I have tried using dpylr, tidy data, melt, cast, dcast, reshape, reshape2, transpose... but I not very good with R and have not had any luck. Using length and peak as subcolumns is probably not very good/tidy data in practise but it's what my boss has requested to interpret the data.
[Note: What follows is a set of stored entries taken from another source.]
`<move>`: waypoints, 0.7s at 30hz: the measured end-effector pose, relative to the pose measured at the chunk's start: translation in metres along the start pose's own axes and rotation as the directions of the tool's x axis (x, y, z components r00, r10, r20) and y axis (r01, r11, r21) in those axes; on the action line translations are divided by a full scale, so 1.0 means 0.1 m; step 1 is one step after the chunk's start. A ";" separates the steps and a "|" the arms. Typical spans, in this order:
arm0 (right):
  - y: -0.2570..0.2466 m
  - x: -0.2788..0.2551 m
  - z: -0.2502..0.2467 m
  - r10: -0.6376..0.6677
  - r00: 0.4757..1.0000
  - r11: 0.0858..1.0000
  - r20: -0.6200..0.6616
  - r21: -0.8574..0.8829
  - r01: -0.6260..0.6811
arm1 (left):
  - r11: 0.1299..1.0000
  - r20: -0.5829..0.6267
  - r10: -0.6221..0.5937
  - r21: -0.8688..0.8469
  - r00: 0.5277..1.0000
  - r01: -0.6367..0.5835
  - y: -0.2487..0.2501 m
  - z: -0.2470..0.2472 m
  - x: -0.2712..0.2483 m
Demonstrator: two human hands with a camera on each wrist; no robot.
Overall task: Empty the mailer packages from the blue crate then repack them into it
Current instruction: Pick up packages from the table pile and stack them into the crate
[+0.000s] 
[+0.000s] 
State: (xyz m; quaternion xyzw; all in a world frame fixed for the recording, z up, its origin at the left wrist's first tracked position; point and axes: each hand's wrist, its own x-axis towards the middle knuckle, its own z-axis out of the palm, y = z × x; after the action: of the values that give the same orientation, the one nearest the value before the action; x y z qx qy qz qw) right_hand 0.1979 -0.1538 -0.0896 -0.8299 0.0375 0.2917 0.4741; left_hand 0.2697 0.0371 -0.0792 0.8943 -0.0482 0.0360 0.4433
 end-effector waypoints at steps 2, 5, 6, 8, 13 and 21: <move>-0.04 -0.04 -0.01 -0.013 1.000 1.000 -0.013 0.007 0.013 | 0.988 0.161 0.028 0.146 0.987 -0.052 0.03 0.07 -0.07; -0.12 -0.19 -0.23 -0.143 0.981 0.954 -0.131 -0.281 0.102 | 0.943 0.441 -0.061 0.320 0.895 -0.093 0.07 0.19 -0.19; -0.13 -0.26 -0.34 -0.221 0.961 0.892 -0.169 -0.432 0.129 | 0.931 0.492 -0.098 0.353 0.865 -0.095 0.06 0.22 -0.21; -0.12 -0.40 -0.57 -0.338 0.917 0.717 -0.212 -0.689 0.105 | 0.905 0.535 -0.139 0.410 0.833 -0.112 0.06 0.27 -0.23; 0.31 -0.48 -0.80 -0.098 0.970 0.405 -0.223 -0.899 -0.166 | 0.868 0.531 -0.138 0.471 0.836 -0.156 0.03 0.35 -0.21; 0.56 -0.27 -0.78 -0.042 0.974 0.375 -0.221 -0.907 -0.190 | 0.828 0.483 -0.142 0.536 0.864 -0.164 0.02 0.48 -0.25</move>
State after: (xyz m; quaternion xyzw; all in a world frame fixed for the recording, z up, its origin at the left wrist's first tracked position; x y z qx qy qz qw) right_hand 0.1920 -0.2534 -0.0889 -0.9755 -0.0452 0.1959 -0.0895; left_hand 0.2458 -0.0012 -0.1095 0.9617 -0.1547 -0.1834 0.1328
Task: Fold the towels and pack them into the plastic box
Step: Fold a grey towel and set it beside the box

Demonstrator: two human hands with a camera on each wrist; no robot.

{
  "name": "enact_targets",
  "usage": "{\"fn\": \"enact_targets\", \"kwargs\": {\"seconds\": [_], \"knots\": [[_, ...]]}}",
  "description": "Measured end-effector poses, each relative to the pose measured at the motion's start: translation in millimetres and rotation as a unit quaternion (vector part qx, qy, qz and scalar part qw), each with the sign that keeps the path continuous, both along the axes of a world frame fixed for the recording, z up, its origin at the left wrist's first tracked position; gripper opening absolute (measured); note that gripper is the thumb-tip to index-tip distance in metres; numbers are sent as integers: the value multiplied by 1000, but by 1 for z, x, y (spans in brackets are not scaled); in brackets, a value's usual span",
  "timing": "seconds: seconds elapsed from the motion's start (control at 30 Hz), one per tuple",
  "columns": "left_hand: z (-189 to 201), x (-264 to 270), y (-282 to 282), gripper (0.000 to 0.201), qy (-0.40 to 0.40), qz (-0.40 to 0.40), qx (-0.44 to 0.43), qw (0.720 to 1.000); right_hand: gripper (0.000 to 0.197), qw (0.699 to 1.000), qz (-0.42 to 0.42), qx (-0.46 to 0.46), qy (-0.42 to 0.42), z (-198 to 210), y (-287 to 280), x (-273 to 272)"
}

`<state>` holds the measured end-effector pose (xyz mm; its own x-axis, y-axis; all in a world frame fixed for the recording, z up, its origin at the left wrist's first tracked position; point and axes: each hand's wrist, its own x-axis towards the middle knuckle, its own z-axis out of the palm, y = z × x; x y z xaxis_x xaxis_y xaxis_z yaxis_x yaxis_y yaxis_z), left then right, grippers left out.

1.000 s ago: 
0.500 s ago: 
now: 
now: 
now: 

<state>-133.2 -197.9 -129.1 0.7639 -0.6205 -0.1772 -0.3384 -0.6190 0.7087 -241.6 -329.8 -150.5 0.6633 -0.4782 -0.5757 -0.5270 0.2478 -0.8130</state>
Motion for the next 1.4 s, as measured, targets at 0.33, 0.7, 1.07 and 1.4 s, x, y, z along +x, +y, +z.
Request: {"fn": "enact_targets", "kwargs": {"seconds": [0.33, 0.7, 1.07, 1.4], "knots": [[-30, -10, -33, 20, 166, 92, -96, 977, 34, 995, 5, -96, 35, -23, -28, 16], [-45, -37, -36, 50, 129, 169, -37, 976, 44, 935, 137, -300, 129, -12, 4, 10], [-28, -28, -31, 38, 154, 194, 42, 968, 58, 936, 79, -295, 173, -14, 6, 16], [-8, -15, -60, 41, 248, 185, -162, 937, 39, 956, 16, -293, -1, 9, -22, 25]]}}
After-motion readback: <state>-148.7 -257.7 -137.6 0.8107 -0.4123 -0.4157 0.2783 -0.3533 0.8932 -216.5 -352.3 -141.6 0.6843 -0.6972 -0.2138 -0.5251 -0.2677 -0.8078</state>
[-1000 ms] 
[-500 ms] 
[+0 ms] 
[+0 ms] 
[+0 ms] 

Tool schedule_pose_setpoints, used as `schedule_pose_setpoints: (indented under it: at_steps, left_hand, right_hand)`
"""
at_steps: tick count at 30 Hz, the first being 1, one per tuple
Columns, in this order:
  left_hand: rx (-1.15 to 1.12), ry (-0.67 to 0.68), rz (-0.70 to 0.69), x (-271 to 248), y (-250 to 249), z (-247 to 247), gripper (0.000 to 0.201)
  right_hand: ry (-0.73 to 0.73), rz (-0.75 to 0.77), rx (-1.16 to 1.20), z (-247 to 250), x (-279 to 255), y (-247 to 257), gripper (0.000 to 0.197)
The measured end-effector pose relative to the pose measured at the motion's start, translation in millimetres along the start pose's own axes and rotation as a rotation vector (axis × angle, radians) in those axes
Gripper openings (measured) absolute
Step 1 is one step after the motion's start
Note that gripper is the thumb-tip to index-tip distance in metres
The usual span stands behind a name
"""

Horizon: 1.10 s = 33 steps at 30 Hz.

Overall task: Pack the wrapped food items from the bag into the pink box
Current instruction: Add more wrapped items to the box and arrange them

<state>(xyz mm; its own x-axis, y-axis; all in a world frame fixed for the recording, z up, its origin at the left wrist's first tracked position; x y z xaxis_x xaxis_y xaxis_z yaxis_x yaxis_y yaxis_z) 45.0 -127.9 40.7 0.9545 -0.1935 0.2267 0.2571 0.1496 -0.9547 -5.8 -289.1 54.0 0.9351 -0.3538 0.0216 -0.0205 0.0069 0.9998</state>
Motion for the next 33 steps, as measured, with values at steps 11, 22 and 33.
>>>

Any feedback appreciated!
Thanks!
EDIT: I ran the following code as suggested:
ultra_wide <-
wide %>%
group_by(SAMPLE, MARKER) %>%
gather(key = "VARS", value = "VALS", c(LENGTH, PEAK)) %>%
spread(MARKER, VALS) %>%
summarize(MARKER1 = paste(c(B100), collapse = ", "),
MARKER2 = paste(c(B132), collapse = ", "),
MARKER3 = paste(c(BL13), collapse = ", "),
MARKER4 = paste(c(BT06), collapse = ", "),
MARKER5 = paste(c(BT09), collapse = ", "),
MARKER6 = paste(c(BT30), collapse = ", "),
MARKER7 = paste(c(BTMS0044), collapse = ", "),
MARKER8 = paste(c(BTMS0067), collapse = ", "),
MARKER9 = paste(c(BTMS0106), collapse = ", "),
MARKER10 = paste(c(B116), collapse = ", "),
MARKER11 = paste(c(B118), collapse = ", "),
MARKER12 = paste(c(B119), collapse = ", "),
MARKER13 = paste(c(BT20), collapse = ", "),
MARKER14 = paste(c(BTMS0114), collapse = ", "))
however, the command didn't do anything as the following error occurred:
Error: Duplicate identifiers for rows (76, 77, 78, 79, 80), (30671, 30672, 30673, 30674, 30675), (81, 82, 83, 84, 85), (30676, 30677, 30678, 30679, 30680)
which continued for several more lines after that.